A 100ft plus parallel cable was run from a PC in the shop's office to the table. The cable was run along the ceiling. Now this being a welding shop there was a lot of 3-phase power distribution rails up there. So it was run along one of them.

We had issues getting the PC to talk to the table. One of the techs let out a yelp while we were working on it and said "It shocked me!". Now we were all thinking static shock, but he said it felt like it is live. And we start poking around at it and eventually discover something like 50 volts floating between the shield on the parallel cable and the chassis of the table. We got a short Parallel cable, dragged the PC down to the table and tried it, worked fine. Tried another long cable (smartly a spare was purchased, welding shop...) As long as they were on the same ground, no problems. But the high voltage rails and the normal outlets in the office were definitely on different circuits.
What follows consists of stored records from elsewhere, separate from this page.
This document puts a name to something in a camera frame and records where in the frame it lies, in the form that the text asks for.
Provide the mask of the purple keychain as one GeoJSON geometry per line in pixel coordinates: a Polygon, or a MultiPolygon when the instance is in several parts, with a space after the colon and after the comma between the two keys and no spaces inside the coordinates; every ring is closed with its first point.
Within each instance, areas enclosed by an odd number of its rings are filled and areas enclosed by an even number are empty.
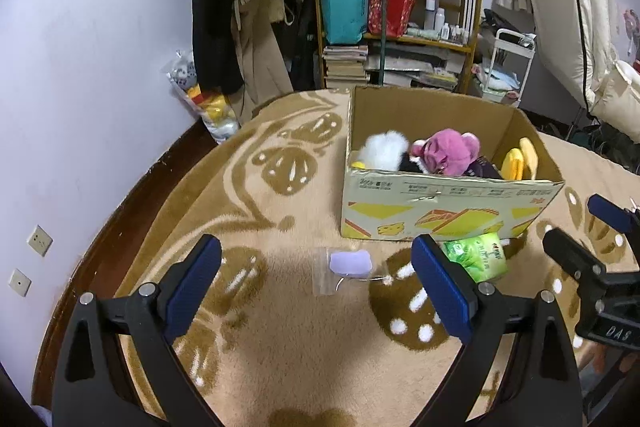
{"type": "Polygon", "coordinates": [[[317,297],[335,295],[345,282],[393,282],[388,269],[377,265],[367,249],[319,248],[312,257],[311,266],[312,292],[317,297]]]}

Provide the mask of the white utility cart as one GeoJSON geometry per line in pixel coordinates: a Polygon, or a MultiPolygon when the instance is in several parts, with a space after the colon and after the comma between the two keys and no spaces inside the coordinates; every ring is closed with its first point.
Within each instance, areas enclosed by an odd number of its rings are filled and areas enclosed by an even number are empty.
{"type": "Polygon", "coordinates": [[[480,96],[518,107],[536,56],[536,44],[537,36],[531,32],[482,29],[477,41],[480,61],[472,69],[480,96]]]}

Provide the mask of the black and white plush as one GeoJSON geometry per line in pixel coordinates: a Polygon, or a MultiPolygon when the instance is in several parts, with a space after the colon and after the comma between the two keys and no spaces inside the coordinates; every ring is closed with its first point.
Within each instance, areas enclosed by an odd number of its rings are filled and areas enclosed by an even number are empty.
{"type": "Polygon", "coordinates": [[[405,135],[394,130],[372,134],[360,148],[350,167],[427,174],[423,158],[425,144],[425,140],[409,142],[405,135]]]}

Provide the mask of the cream folded mattress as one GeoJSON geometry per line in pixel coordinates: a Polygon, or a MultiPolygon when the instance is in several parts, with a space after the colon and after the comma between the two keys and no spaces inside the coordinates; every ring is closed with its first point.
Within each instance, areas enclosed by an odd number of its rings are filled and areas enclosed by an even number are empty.
{"type": "Polygon", "coordinates": [[[608,0],[530,0],[541,61],[583,109],[639,141],[639,74],[612,43],[608,0]]]}

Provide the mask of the pink plush bear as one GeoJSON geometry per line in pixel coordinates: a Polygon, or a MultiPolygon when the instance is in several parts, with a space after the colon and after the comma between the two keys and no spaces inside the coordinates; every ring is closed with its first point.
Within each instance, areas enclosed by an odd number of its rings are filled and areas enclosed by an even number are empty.
{"type": "Polygon", "coordinates": [[[473,133],[447,128],[426,140],[414,141],[409,157],[424,173],[462,176],[480,157],[480,140],[473,133]]]}

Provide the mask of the green tissue pack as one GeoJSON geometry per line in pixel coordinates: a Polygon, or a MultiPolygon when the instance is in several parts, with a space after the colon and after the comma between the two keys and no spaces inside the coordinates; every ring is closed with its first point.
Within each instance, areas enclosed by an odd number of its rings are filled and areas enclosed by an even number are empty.
{"type": "Polygon", "coordinates": [[[508,272],[497,233],[442,242],[442,250],[450,261],[462,265],[475,283],[492,282],[508,272]]]}

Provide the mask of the black tissue pack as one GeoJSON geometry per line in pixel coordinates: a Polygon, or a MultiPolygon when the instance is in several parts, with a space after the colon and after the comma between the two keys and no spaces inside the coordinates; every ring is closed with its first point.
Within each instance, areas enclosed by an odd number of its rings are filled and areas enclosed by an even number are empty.
{"type": "Polygon", "coordinates": [[[463,174],[473,178],[502,180],[500,171],[485,156],[471,162],[463,174]]]}

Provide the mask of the beige patterned blanket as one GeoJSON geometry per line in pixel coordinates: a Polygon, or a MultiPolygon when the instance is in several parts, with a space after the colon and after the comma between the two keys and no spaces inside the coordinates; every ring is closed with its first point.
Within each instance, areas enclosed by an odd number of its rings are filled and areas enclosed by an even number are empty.
{"type": "MultiPolygon", "coordinates": [[[[158,281],[203,234],[222,263],[189,332],[176,341],[196,389],[228,426],[407,426],[449,369],[459,343],[440,324],[410,262],[409,241],[348,239],[340,230],[352,92],[279,98],[214,148],[168,196],[120,286],[158,281]],[[312,292],[314,253],[367,249],[390,284],[312,292]]],[[[506,247],[506,294],[547,289],[568,326],[575,282],[542,249],[561,228],[608,269],[636,265],[625,237],[588,211],[593,194],[639,198],[639,179],[585,148],[538,133],[564,186],[506,247]]]]}

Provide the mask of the teal shopping bag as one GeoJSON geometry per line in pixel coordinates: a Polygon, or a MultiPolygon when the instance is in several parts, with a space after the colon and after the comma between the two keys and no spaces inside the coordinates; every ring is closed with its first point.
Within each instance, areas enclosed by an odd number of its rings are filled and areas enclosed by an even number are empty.
{"type": "Polygon", "coordinates": [[[357,44],[367,30],[369,0],[320,0],[326,41],[357,44]]]}

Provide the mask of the yellow plush toy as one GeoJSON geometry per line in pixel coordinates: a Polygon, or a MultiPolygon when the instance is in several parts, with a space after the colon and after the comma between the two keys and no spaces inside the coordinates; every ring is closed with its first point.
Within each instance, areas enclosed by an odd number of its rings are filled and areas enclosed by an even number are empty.
{"type": "Polygon", "coordinates": [[[518,147],[506,153],[500,168],[503,179],[508,181],[535,180],[538,170],[538,155],[532,141],[522,138],[518,147]]]}

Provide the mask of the red gift bag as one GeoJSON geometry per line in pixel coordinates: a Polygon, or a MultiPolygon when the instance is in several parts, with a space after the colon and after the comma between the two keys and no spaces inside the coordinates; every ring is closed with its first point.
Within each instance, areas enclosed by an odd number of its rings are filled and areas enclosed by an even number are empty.
{"type": "Polygon", "coordinates": [[[385,25],[386,36],[402,37],[407,31],[415,3],[416,0],[386,0],[386,15],[383,15],[382,0],[369,0],[368,31],[380,36],[382,25],[385,25]]]}

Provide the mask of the beige hanging coat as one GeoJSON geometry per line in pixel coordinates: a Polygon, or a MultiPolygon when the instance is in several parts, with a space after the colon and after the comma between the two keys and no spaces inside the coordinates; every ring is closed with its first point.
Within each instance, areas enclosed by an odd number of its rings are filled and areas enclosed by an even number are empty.
{"type": "Polygon", "coordinates": [[[284,21],[284,0],[234,0],[232,36],[243,86],[227,96],[240,124],[265,105],[293,92],[285,61],[272,29],[284,21]]]}

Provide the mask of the black hanging garment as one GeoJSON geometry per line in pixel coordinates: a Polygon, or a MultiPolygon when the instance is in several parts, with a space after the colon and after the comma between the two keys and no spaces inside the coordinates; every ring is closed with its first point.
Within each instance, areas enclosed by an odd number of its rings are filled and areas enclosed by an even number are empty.
{"type": "Polygon", "coordinates": [[[231,0],[192,0],[192,51],[204,92],[232,95],[244,81],[232,36],[231,0]]]}

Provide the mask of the stack of books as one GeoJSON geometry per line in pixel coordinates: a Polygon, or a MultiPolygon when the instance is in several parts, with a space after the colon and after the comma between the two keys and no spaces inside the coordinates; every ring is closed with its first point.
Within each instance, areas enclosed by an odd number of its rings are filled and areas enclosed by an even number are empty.
{"type": "Polygon", "coordinates": [[[367,46],[325,46],[322,60],[326,87],[334,89],[368,83],[368,55],[367,46]]]}

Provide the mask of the open cardboard box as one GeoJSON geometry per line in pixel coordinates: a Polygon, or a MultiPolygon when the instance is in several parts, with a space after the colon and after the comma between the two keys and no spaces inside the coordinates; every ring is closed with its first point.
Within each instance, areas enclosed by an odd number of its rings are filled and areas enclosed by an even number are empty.
{"type": "Polygon", "coordinates": [[[496,232],[521,235],[564,186],[559,167],[519,109],[442,90],[357,87],[348,104],[340,230],[348,239],[438,241],[496,232]],[[538,156],[535,174],[521,181],[443,176],[355,167],[370,136],[397,131],[408,141],[442,129],[469,131],[480,155],[498,167],[521,139],[538,156]]]}
We didn't stick around for the final solution, but the manufacturer suggested to sink a new ground rod to solve the issue. Apparently the way the building was built the ground for the ship was actually gotten from effectively another shop in the same building, something like 150ft away. And the ground for the office was from some other part of the building.

And a boring one of troubleshooting for over an hour only to find a shorted out SATA power cable. Weird thing on that one was that the PC would boot, but fail to get into Windows. I'm guessing ACPI didn't take kindly to the short. Luckily it was a modular cable.